## The task
Look through the material below and copy exactly the lines from the line with "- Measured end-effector" to the line with "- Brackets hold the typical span", those two lines included.

## Data for this task
▽
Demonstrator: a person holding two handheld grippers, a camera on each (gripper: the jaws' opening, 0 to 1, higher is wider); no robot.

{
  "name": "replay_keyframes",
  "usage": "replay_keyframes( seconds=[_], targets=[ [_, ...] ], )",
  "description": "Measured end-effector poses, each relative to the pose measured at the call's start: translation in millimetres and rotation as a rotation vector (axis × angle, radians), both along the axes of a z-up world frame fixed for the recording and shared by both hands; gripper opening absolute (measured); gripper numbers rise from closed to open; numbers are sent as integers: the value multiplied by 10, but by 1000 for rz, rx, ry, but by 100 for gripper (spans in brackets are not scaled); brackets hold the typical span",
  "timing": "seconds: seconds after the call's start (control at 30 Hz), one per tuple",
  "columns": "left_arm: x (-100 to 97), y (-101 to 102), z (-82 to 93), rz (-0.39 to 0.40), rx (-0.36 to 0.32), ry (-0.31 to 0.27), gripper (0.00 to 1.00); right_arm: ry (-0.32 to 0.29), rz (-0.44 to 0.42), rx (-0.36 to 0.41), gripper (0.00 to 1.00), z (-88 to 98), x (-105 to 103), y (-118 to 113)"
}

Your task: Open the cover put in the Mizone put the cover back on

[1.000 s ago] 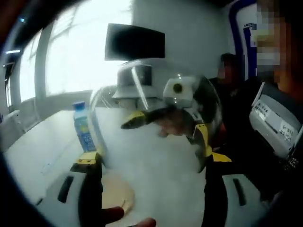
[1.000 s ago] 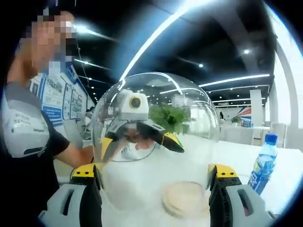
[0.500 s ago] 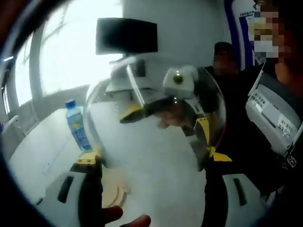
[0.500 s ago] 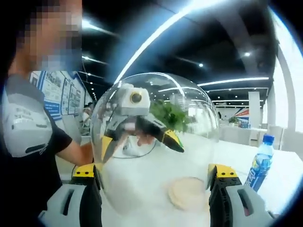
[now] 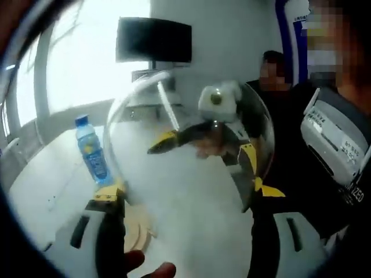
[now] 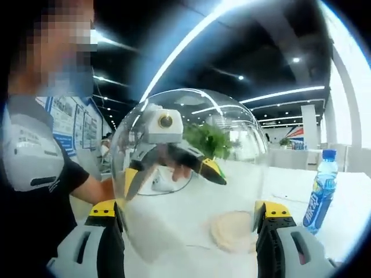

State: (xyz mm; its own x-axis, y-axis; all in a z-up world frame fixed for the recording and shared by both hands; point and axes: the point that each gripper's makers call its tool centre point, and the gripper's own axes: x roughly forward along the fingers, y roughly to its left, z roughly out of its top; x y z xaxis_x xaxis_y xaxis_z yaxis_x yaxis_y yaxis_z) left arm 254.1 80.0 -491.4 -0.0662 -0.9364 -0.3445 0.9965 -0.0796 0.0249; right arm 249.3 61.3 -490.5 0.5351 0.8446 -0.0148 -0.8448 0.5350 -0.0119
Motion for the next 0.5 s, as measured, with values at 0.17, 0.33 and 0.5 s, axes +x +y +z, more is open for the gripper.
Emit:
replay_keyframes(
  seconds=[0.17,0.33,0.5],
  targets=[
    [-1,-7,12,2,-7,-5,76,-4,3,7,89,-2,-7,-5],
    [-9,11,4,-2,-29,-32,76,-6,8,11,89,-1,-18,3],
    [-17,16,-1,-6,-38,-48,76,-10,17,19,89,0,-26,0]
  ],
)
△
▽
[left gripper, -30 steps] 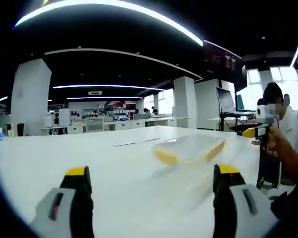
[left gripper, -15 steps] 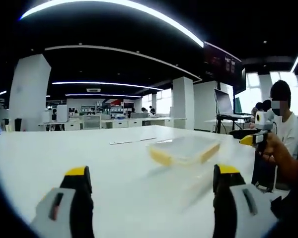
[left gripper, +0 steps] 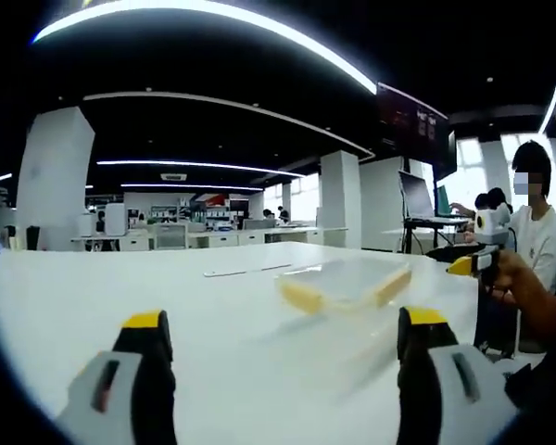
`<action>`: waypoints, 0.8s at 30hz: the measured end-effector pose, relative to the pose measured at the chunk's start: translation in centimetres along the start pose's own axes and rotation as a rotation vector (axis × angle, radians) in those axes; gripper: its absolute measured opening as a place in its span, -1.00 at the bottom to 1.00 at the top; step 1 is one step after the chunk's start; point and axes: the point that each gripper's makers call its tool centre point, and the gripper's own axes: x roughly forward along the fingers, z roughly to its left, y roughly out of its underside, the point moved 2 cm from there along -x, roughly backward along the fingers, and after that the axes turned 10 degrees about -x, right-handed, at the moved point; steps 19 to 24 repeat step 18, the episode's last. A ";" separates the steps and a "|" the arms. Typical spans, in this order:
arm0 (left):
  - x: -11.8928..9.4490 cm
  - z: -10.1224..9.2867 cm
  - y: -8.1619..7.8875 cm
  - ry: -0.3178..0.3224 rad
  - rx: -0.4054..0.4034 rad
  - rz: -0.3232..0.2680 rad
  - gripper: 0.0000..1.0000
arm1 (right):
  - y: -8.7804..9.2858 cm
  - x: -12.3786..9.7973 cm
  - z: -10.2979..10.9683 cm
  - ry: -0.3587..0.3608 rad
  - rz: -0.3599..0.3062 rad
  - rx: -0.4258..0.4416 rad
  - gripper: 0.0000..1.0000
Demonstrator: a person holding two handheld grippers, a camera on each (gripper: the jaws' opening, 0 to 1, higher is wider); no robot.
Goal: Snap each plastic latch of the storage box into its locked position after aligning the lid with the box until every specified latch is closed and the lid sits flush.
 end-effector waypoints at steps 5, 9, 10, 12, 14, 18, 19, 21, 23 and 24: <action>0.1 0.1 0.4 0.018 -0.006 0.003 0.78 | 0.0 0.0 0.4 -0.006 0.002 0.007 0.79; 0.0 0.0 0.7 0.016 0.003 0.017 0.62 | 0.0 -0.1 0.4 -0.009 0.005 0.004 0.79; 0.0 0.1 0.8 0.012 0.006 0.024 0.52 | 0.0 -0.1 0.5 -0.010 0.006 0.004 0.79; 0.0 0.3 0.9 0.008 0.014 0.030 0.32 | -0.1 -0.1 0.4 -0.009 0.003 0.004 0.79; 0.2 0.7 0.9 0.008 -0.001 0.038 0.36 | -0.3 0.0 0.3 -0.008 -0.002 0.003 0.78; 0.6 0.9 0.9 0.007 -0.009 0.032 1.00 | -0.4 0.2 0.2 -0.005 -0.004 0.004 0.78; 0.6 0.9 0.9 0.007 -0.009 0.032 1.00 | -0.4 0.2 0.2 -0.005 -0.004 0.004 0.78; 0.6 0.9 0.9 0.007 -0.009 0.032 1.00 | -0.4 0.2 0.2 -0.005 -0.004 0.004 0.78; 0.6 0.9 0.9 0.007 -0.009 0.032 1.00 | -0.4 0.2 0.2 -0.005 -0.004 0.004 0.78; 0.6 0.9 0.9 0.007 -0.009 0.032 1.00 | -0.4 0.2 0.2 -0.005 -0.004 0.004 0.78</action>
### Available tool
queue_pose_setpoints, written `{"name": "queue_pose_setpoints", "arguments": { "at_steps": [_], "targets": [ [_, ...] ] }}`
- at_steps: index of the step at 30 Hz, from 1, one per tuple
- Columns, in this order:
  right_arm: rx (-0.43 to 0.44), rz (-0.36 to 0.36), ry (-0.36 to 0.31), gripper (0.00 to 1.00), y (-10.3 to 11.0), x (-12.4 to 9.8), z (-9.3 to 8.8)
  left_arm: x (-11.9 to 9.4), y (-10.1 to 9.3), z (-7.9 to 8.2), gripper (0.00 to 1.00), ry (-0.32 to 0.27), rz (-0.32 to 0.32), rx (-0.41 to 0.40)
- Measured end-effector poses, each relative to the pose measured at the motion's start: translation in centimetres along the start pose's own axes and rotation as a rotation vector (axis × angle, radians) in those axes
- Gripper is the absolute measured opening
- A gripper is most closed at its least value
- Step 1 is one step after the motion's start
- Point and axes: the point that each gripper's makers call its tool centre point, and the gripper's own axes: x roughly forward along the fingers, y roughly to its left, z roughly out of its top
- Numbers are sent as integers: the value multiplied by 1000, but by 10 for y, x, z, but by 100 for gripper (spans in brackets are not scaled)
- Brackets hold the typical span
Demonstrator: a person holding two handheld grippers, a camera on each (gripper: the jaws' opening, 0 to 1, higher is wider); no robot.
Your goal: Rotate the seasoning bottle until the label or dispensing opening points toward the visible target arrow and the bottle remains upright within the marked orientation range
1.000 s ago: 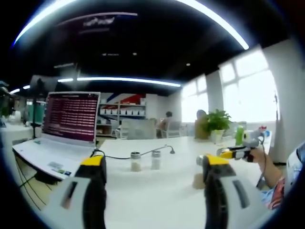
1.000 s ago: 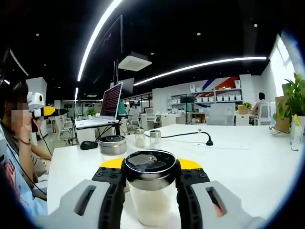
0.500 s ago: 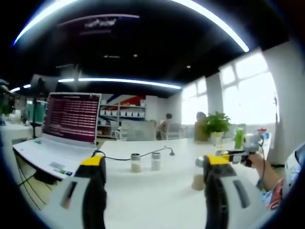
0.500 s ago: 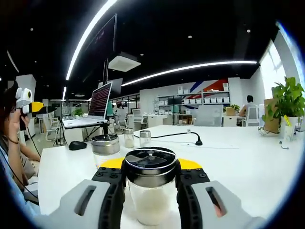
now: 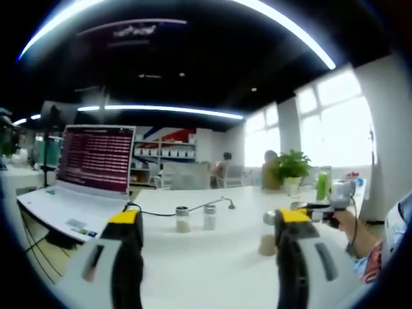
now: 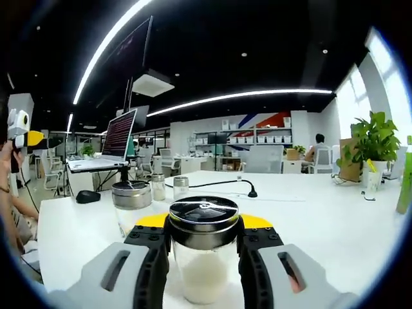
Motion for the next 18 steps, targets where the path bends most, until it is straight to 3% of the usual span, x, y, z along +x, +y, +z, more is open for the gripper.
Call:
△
## Result for this task
- Measured end-effector poses, each relative to the pose measured at the motion's start: translation in centimetres along the start pose's own axes and rotation as a rotation vector (axis × angle, radians) in those axes
- Gripper is the absolute measured opening
- A gripper is most closed at its least value
- Step 1 is one step after the motion's start
- Point and axes: the point that each gripper's makers call its tool centre point, and the gripper's own axes: x roughly forward along the fingers, y roughly to its left, z roughly out of its top
- Numbers are sent as integers: the value multiplied by 1000, but by 10 for y, x, z, but by 100 for gripper (spans in brackets are not scaled)
- Brackets hold the typical span

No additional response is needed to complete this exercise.